Before WordPress 5.0, content for posts was stored as a string. It may or may not have contained HTML, line breaks and other formatting is meaningful, also shortcodes. WordPress 5.0 introduced a block based editor. It stores content as a string of HTML, with extra annotations as well as semantic HTML markup and attributes representing the data model. That HTML is parsed server-side -- removing extra annotations and replacing dynamic content -- before outputting HTML
Some developers would prefer that the block attributes, including content were stored in separate, queryable columns in the database or were presented as an object. Maybe that would have been better -- I disagree later in this post -- but it's not how it works. More importantly, you can parse the blocks into a structured object with PHP and JavaScript. That's best of both worlds, we get the interoperability of using HTML to represent HTML, and developers can work with content as an object to modify the content or how it is rendered as HTML.

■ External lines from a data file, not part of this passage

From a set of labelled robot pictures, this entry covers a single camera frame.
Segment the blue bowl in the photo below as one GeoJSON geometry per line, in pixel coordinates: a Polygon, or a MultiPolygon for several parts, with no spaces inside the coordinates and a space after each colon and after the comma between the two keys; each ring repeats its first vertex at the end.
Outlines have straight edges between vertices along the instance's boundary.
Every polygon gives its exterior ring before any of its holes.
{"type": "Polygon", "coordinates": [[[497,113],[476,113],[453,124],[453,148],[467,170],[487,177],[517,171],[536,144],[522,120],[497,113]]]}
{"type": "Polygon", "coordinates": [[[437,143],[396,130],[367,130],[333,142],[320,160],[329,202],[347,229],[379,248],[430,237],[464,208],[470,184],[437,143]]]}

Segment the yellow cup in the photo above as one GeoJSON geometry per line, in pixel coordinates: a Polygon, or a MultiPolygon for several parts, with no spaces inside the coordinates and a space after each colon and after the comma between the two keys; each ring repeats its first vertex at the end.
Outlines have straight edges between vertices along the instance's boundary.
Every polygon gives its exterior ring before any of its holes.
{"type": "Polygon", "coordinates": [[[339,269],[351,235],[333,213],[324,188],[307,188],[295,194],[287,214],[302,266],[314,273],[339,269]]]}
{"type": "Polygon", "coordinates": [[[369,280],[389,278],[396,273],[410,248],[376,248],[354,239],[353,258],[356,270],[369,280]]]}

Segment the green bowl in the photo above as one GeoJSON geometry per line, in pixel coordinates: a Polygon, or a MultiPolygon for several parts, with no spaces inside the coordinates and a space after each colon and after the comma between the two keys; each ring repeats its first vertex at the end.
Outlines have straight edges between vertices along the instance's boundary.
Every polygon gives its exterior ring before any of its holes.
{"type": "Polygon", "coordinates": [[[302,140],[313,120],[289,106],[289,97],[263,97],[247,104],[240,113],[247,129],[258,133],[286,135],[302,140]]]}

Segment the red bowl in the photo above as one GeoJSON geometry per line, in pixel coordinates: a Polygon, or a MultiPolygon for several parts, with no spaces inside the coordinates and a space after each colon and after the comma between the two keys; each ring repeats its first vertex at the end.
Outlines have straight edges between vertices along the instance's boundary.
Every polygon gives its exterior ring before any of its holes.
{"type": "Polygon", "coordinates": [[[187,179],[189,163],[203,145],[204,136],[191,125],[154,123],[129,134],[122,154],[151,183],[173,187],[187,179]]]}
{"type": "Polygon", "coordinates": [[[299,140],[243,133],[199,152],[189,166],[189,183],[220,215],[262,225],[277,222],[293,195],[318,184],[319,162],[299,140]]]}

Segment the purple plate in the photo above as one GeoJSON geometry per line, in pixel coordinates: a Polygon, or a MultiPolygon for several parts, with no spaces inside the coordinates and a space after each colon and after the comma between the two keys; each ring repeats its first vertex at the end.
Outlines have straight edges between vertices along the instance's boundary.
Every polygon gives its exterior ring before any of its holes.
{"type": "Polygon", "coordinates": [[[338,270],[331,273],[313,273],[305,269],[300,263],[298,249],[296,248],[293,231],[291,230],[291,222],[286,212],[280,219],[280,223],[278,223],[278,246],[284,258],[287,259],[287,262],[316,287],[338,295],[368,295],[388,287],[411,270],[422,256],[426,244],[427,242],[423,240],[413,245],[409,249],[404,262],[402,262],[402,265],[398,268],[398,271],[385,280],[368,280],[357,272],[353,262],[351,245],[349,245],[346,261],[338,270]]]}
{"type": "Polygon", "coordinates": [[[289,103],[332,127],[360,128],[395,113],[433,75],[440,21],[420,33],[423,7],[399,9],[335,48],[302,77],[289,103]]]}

I recently published a helpful tool for using the block parser in React apps. It helps when you want to replace WordPress' default block parsing with your own React components. In this article, I'll get to why I like WordPress, very imperfect approach and making it easier to modify with what I'm working on. I'll also look at how it compares to markdown-based content in Jamstack-style sites. I am a big fan of both approaches and this is not about debating one versus the other. Both are better, both maybe a better choice than the other, depending on the circumstances.
Shelob9 / block-content
Renders "raw" post content with WordPress block markup in it using React components, which you optionally provide.
Block Content Renderer
Renders "raw" post content with WordPress block markup in it using React components you optionally provide. Uses @wordpress/block-serialization-default-parser
.
This works with the "raw" value returned by WordPress REST API for post title, content, excerpt, etc. You must request with ?context=edit
which requires permission to edit the post.

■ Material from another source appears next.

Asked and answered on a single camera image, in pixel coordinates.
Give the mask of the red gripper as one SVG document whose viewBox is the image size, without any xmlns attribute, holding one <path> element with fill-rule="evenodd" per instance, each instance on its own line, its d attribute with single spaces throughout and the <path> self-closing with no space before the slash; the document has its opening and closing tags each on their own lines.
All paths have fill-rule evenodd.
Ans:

BETA Probably don't use. An experiment by Josh Pollock.
Why / Status
WordPress parses block-based content to HTML before displaying it in a front-end theme. This HTML is also returned by the REST API and WPGraphQL. With a JavaScript front-end, in a headless site or what not, you may want to treat the block content as an object for several reasons.

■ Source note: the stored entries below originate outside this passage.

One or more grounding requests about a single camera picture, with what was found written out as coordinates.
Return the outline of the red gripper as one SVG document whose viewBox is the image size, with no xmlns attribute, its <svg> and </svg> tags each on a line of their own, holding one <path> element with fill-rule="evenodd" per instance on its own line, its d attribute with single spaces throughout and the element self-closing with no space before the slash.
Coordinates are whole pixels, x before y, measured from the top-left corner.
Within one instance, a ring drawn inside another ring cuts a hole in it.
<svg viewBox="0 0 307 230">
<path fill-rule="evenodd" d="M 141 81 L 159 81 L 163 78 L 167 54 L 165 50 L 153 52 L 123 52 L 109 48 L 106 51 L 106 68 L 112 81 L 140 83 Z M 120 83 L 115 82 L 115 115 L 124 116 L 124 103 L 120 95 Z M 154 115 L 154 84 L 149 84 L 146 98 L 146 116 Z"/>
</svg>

- Change the markup -- add classes to paragraphs, change element types, etc.
- Sanitize content
- Re-order or reformat content.
WordPress' block parser converts blocks to objects. These objects have block attributes and the inner HTML. This library will…
Content Can Be An Object In A String
First, everything is a string in the database. A JSON column is a string with special annotations for translating it into an object. Relational databases like MySQL are great for putting it all back together. And if every block was its own row in a table, we could query for all blocks of a certain type. That and similar queries would make a GraphQL API for WordPress even cooler.
It is common when developing a Gatsby site to have a directory of markdown files stored in the same git repo as the code. When Gatsby generates the site, it parses the markdown in those files to an abstract syntax tree and then uses that tree to render HTML. Generally MDX is used to provide React components for each HTML element.
Gatsby provides APIs to hook in while that's happening so you can add business logic like "always add this class to paragraphs" or "make a fancy blockquote markup" or "insert an ad between sections."
I'm over generalizing a lot here. But the point is that minimal markup is stored with the content. The markup is generated at build-time, by treating the string of markup as an object.
Back To WordPress
When content is edited by the block editor, there is a lot of HTML markup in the_content field of the database. It's semantic HTML, making heavy use of comments and data attributes. The extra annotations, the Gutenberg grammar, are removed before sending the content to the browser in most settings.
The WordPress REST API returns an object for post content. It contains one or more properties. It should always return a "rendered" property. That is the same HTML as we get in the front-end. If you have permission to edit posts and append ?context=edit you will have a "raw" property in the content object.
That has the unparsed content. You can do the same thing WordPress does with it: use a PHP or JavaScript parser to convert it into an array of block objects and then walk that array to generate HTML.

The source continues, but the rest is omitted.